Cyril skittered through the bars of a kennel housing a bewildered Westie who immediately started yapping, joined in seconds by the howls and yowls of several other startled dogs.

Into this cacophony walked Crystal. She stood, hands on hips, at the end of the corridor. Her voice sliced through the air. ‘What on earth is going on down here?’

It was if someone had flicked a switch. The barking died away immediately. The Westie gave two additional, hesitant woofs and then he, too, fell silent with a nervous gulp.

Crystal clipped down the corridor until level with me. ‘Well, Paul? Perhaps you can explain.’ She stared at me intently.

Oh, those eyes of hers. Those cornflower-blue eyes … such beautiful eyes … such … well, actually, they now looked rather thunderous. The sort of blue seen in clouds about to hit you between the eyes with a heavy burst of hail.

‘Er … well … it was the squirrel,’ I responded in a hoarse whisper, pointing down at Cyril who’d come hopping up to Crystal’s ankles.

Oh, what lovely ankles … so finely turned … such delicate feet. Pink-lacquered toes peeping from sandals like blushing maids all in a row. More like a string of nuts to judge from the keen interest Cyril was taking in them. And nuts were for eating. Oh no … those razor-sharp teeth of his.

Crystal looked down and took a genteel step to the side. Phew.

‘Oh, yes. This squirrel. Time it was found a home, don’t you think? We don’t want it taking up unnecessary space. Or too much of our staff’s time.’

So there we had it – Crystal clear.

Time for Cyril to move on. I had to admit there was no excuse for him staying as he was now eating and drinking of his own accord. But where was he to go?

I had a sneaking feeling a decision had already been made. That ‘look’ on Lucy’s face said it all. When I hesitantly suggested one or two rescue centres based in West Sussex or Westcott’s Wildlife Park, the ‘look’ intensified.

‘But we’re stuffed to overflowing,’ I said as the words ‘Willow Wren’ were finally voiced by Lucy. ‘Where could we put him?’

‘He could go in with the two pheasants and the one-legged crow.’

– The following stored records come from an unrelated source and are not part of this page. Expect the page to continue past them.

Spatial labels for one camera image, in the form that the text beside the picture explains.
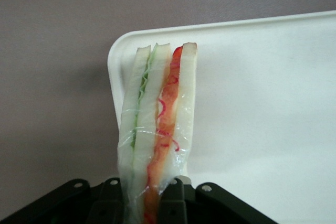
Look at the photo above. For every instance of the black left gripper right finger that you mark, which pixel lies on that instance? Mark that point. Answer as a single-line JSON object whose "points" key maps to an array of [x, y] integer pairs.
{"points": [[210, 205]]}

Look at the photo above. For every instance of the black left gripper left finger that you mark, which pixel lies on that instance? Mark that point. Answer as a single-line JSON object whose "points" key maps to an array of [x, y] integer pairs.
{"points": [[65, 203]]}

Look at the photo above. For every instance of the plastic-wrapped triangle sandwich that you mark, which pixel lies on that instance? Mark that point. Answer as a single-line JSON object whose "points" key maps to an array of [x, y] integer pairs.
{"points": [[152, 119]]}

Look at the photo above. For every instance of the white plastic tray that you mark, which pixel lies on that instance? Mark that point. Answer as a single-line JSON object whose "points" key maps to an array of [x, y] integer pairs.
{"points": [[262, 103]]}

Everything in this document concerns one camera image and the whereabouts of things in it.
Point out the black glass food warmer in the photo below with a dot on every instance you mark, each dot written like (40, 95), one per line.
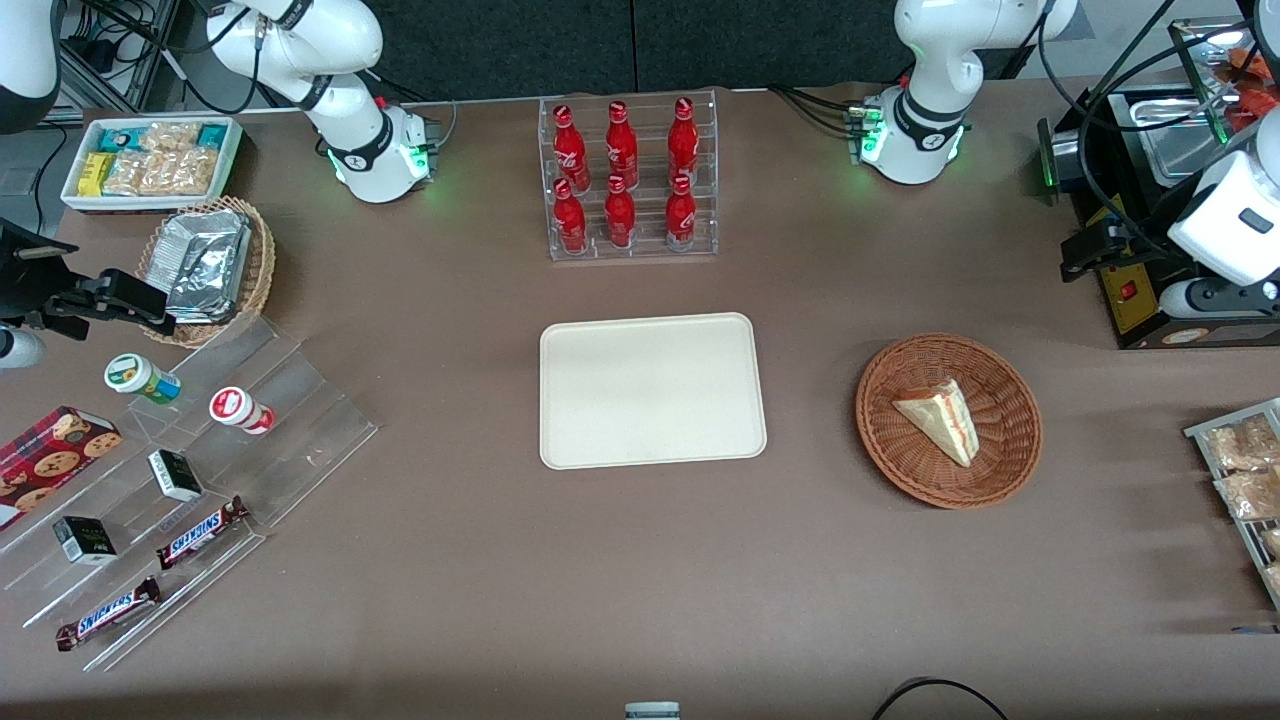
(1135, 310)

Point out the clear bag of snacks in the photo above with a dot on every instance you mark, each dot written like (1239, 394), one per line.
(1240, 445)
(1250, 493)

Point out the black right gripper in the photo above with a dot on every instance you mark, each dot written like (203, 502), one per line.
(30, 283)

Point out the cream plastic tray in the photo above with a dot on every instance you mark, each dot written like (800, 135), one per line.
(650, 390)

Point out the silver foil packet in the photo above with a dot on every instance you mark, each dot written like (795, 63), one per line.
(200, 302)
(205, 245)

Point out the white rectangular snack bin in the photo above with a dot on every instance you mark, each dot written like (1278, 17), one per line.
(150, 203)

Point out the clear cracker bag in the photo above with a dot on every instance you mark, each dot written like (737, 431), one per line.
(170, 137)
(130, 175)
(188, 172)

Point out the small black box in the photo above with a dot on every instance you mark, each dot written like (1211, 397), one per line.
(85, 540)
(175, 475)

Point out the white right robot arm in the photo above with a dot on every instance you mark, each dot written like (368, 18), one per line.
(350, 130)

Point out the red lid white cup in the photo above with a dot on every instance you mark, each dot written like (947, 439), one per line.
(235, 408)

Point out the teal snack pack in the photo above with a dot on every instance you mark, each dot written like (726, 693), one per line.
(120, 138)
(212, 135)

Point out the round brown wicker basket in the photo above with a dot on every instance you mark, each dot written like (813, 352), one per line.
(900, 450)

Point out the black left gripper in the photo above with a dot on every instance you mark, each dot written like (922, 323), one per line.
(1138, 238)

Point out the green lid white cup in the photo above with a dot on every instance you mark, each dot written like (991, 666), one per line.
(135, 375)

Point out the small tan wicker basket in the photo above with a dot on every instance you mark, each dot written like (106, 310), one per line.
(260, 260)

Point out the clear acrylic bottle rack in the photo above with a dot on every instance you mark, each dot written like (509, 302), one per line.
(650, 250)

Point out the steel warmer pan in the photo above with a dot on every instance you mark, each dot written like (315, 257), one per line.
(1170, 140)

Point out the red cola bottle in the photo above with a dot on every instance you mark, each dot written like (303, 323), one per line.
(621, 145)
(620, 215)
(683, 140)
(570, 220)
(681, 213)
(570, 150)

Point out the clear acrylic stepped stand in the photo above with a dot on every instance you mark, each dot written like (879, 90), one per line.
(300, 420)

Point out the yellow snack pack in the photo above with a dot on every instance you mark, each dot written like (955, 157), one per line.
(94, 175)

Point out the triangular sandwich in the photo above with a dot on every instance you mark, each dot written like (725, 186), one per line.
(945, 415)

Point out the small grey object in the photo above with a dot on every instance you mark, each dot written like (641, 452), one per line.
(652, 711)

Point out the brown snickers bar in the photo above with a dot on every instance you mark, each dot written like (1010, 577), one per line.
(200, 532)
(108, 615)

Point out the red cookie box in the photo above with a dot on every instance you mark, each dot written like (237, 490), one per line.
(55, 460)

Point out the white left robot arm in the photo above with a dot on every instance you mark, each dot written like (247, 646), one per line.
(915, 140)

‘The mesh isn’t rodent-proof.’

‘You could soon fix that.’

‘Me?’

‘You.’ She gave me her Lucy Look.

I fixed the mesh the next day and Cyril moved in the day after. He was greeted with a few squawks from the pheasants; and the crow gave him a funny, Beryl-like stare. But ruffled feathers were soon smoothed and the quartet settled down to a summer together.

Cyril became quite addicted to the pelleted chicken feed on offer. And he certainly became very tame. ‘Sweet, isn’t he?’ said Lucy, standing in the aviary with Cyril on her shoulder.